Legal Developments

Avoid Crimes Involving Your Digital Assets

Federal law and Michigan law prohibit unauthorized access to digital assets such as email, Facebook, LinkedIn, Ancestory.com or similar service providers for online storage of pictures, documents, online games and similar media.

In addition to Federal and Michigan law, the service agreement that you "Accept" when signing up for email, Facebook, LinkedIn, etc. typically limit access to the content and usually prohibit transfer of the digital content. Thus unlike other assets in your Estate that the Trustee or Personal Representative for the Estate may access, the access to digital assets is a crime and typically a violation of your agreement related to the digital assets unless you have a specifically authorized individual to access the digital assets.

In June 2016, Michigan passed the Michigan Fiduciary Access to Digital Assets Act. The Act allows you to permit or prohibit disclosure of your digital assets and designate a person with authority to access them in your Will, Trust, Power of Attorney, or other document. The document authorizing access should be duly executed witnessed, and notarized. The scope of an authorization may be as broad or as narrow as you wish but must specifically include access to content if you wish to grant a third party access to stored content such as documents, pictures, certain games and similar content.

If you wish to learn more about protecting your digital assets upon death, please call us for a free consultation (248-645-1210).

Designate A Funeral Representative

Speak Now or the Michigan Legislature Will Speak for You Upon Death.

In June 2016, Michigan passed a law that allows you to designate a Funeral Representative. The designated Funeral Representative has exclusive authority to make decisions about funeral arrangements for you upon your death, including decisions about the handling, disposition, or disinterment of your body, including but not limited to decisions about cremation and the right to possess cremated remains.

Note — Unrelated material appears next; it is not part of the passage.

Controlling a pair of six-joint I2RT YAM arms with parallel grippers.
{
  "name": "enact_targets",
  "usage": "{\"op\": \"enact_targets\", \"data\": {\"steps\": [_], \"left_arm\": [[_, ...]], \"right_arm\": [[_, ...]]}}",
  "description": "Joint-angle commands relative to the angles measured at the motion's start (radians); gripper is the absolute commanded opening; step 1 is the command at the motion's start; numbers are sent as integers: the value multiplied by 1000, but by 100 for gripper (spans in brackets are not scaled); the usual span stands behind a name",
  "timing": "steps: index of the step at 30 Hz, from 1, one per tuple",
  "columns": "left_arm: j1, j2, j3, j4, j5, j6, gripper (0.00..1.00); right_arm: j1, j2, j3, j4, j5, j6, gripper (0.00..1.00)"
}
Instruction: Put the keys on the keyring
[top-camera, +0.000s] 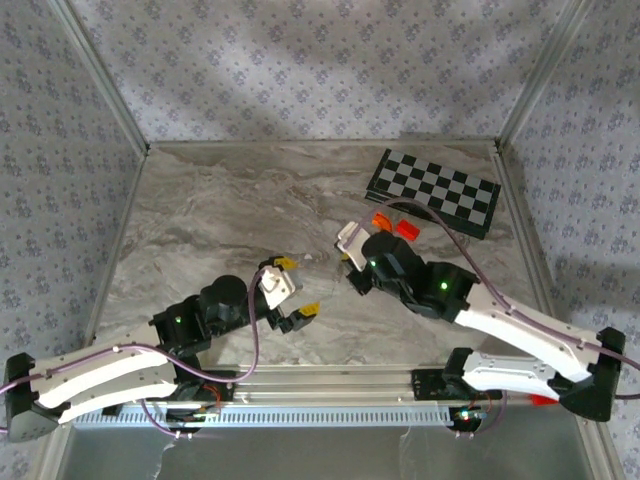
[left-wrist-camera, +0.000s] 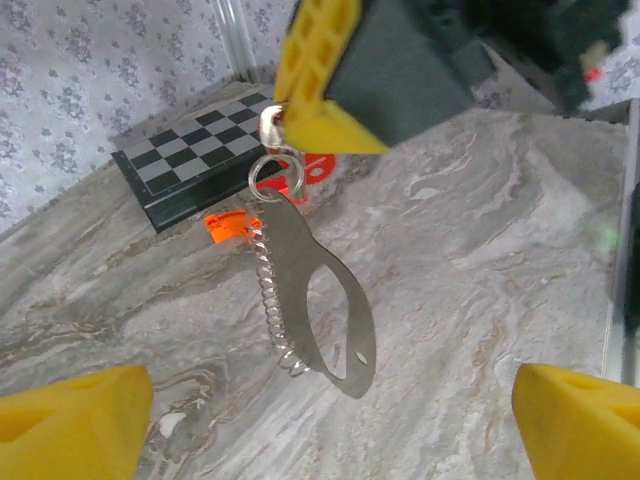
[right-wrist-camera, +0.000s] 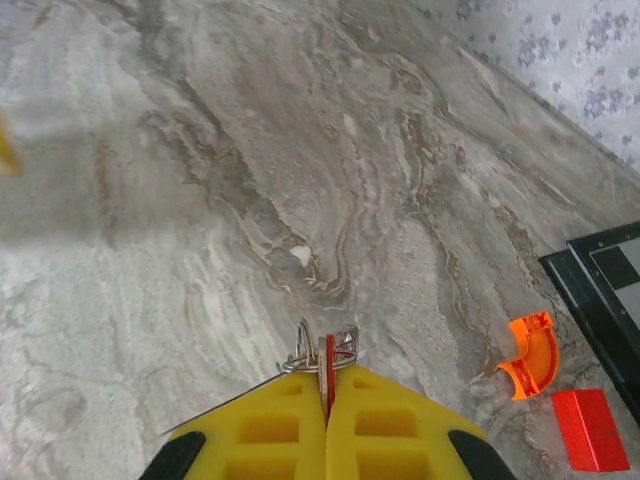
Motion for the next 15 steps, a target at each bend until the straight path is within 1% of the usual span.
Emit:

If you do not designate a Funeral Representative, then your spouse, if any, will have power to make decisions about funeral arrangements and the handling, disposition or disinterment of your body, including but not limited to, decisions about cremation and the right to possess cremated remains. If you do not have a surviving spose, then your children, by majority consent, will make the decision. If you do not have a souse or children, then decisions will be made by your parents and if you also have no parents, the decisions are made by majority vote of your siblings.

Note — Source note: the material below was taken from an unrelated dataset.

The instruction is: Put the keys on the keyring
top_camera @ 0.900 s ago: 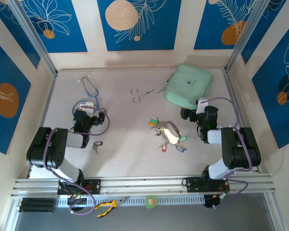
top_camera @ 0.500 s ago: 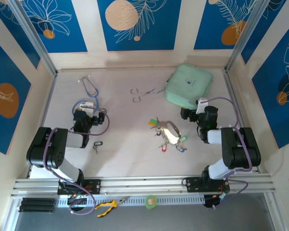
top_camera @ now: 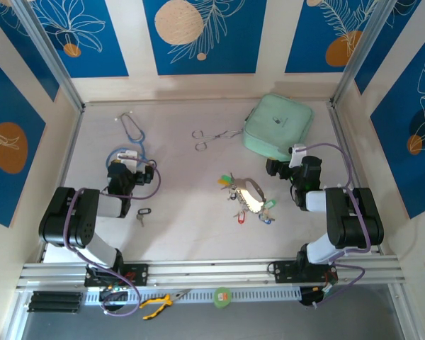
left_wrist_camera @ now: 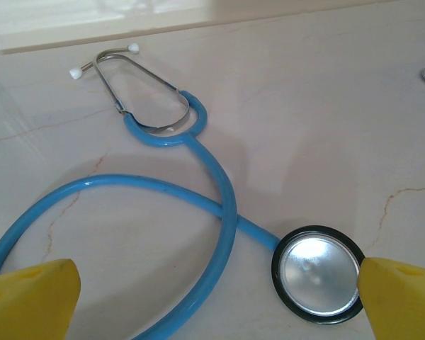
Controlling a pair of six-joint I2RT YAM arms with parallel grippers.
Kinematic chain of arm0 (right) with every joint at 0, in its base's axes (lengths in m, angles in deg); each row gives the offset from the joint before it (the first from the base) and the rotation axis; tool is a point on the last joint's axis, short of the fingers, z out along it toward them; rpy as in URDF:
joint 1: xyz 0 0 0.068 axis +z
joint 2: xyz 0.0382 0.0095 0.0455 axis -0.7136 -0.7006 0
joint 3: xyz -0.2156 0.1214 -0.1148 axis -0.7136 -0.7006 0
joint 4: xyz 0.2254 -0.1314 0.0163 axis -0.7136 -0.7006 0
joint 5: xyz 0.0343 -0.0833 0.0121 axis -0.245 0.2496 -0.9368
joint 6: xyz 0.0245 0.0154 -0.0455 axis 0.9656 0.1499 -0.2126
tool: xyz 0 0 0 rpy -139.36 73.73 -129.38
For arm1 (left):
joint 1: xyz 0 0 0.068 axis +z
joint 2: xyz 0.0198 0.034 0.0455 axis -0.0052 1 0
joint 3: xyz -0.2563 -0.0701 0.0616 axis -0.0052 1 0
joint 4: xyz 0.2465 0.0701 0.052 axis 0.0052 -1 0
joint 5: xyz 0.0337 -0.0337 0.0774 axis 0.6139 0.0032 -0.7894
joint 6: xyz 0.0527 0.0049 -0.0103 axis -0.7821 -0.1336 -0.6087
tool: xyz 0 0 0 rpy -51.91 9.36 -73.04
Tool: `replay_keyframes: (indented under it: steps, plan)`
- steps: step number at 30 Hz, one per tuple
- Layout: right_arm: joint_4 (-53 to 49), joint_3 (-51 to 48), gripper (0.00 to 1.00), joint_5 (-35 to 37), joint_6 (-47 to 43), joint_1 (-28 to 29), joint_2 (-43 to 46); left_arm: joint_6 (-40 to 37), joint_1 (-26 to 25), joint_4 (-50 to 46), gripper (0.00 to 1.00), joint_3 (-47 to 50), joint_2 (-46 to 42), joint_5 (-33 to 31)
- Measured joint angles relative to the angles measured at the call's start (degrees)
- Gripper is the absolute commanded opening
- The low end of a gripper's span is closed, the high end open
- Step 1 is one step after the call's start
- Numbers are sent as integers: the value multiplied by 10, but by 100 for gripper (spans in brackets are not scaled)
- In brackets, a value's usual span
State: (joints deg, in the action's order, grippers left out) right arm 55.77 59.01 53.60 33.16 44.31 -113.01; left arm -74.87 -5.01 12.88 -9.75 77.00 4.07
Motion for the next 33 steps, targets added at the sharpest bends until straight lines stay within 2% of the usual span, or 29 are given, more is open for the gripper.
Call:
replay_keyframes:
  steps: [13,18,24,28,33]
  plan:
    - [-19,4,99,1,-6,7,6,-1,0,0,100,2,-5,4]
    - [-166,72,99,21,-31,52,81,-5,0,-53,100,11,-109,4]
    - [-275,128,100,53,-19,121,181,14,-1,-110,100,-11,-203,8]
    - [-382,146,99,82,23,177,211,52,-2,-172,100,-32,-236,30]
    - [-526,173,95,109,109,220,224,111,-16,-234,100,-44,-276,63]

Whenever two or more persons have decision making power, there is potential for a dispute. If a majority cannot be reached then Michigan law requires the dispute to be resolved by a probate court upon the filing of a Petition.

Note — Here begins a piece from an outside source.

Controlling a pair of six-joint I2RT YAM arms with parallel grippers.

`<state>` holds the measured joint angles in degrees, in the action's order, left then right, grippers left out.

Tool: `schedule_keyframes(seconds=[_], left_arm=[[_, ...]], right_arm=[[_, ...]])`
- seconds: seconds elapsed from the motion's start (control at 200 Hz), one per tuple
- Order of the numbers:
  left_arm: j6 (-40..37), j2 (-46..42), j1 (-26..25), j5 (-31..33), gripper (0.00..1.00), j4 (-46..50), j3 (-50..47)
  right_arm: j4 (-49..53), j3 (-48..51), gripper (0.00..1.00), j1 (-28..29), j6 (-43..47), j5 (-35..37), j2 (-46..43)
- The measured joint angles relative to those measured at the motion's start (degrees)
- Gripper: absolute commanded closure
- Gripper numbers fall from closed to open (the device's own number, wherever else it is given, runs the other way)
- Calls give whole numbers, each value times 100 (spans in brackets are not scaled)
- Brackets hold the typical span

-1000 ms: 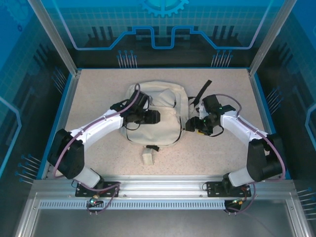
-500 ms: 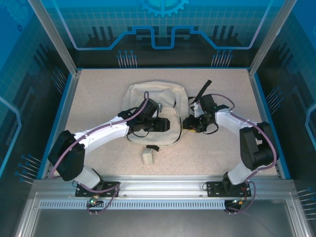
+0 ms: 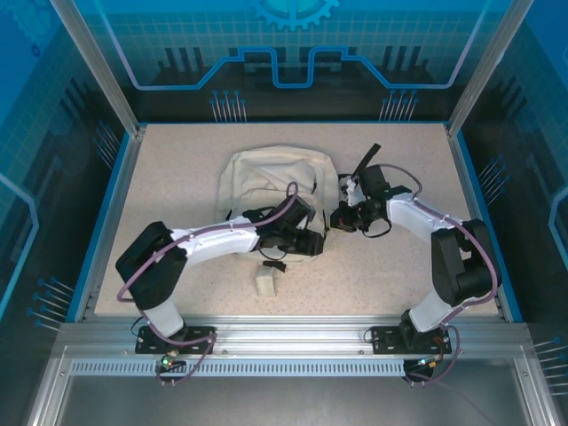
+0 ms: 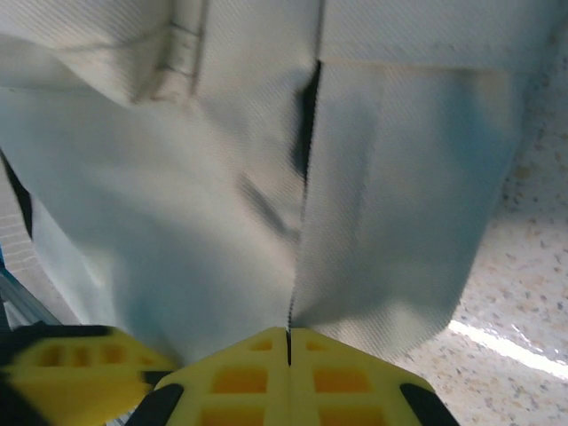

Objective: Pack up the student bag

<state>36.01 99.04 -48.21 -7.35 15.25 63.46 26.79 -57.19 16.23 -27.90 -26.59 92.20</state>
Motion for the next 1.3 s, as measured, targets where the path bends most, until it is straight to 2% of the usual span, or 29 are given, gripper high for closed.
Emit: schedule_keyframes(seconds=[0.185,0.315,0.465,0.635,0.885,1.301], left_arm=[[55,299,-72,4,46,-369,13],[144,437,-72,153,51,-608,11],[155,540,-68,396,75,-1001,-225],[151,575,-55,505,100,-1578,-597],[94,553,-55,501,100,-2031,-824],[-57,529,-52,503,100,-2118,-890]], right_arm=[[-79,-92,100,26,94,-358,-96],[-129,-142,100,26,125,-619,-94],[-184,-142,100,26,122,-754,-90],[-35,-262,100,24,94,-446,44],[258,-726,100,28,-13,326,380],[645,-1967,100,101,11,1279,1196]])
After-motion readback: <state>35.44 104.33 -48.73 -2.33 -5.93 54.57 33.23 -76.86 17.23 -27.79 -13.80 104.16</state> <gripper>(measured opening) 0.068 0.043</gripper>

Disputes cause delay and can get emotional and costly. A Funeral Representative Designation eliminates the potential for disputes. It is particularly useful where you have more than one child or more than one sibling.

The other advantage to designating a Funeral Representative is that you may choose who is in charge, which may be someone different than the person appointed by law. You can tell the person you designate what your wishes are, and although they are not binding on that person, they are likely to be upheld if you designate a person you trust and respect.

If you wish to learn more about funeral representatives, please call us for a free consultation (248-645-1210).

Lady Bird Deeds

Give it Away But Keep It.

Over the last several years, "Lady Bird Deeds" have been gaining popularity as an estate planning tool for senior citizens who wish to plan for Medicaid benefits and/or avoid probate.

Generally, Lady Bird Deeds have many of the same benefits as transferring your house to a trust in order to avoid probate; yet a Lady Bird Deed avoids the adverse Medicaid consequences that may occur if your home is owned by a revocable trust. Specifically, if your home is owned by a trust then it is considered a "countable asset" for Medicaid qualification purposes, often precluding you from Medicaid benefits. If your home remains in your individual name, it is an excluded asset for Medicaid purposes under Medicaid rules.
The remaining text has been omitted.